→ **Work required**
Return all lines from the listing below in which "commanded" appears.

→ **Information shown**
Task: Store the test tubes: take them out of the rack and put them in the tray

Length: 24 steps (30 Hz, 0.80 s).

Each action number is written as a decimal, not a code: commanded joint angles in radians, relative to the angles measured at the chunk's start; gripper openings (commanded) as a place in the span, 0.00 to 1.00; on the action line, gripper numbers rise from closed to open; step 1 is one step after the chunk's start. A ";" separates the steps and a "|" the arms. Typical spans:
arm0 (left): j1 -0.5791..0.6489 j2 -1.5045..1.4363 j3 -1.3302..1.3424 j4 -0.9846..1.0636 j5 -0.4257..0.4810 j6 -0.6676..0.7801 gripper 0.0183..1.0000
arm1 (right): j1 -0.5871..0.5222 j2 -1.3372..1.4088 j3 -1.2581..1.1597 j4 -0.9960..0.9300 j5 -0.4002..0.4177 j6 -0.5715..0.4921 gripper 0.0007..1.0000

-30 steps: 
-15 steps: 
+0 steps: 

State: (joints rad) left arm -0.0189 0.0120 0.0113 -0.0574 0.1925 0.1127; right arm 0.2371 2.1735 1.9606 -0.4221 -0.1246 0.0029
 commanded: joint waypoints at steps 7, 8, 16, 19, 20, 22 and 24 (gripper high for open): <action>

→ **Task answer**
Each action number is written as a decimal, not a code: commanded joint angles in radians, relative to the angles measured at the chunk's start; gripper openings (commanded) as a place in the span, 0.00 to 1.00; on the action line, gripper numbers rise from closed to open; step 1 is one step after the chunk's start. A ";" separates the steps and a "|" the arms. Typical spans:
 commanded: joint waypoints at steps 7, 8, 16, 19, 20, 22 and 24 (gripper high for open): <action>

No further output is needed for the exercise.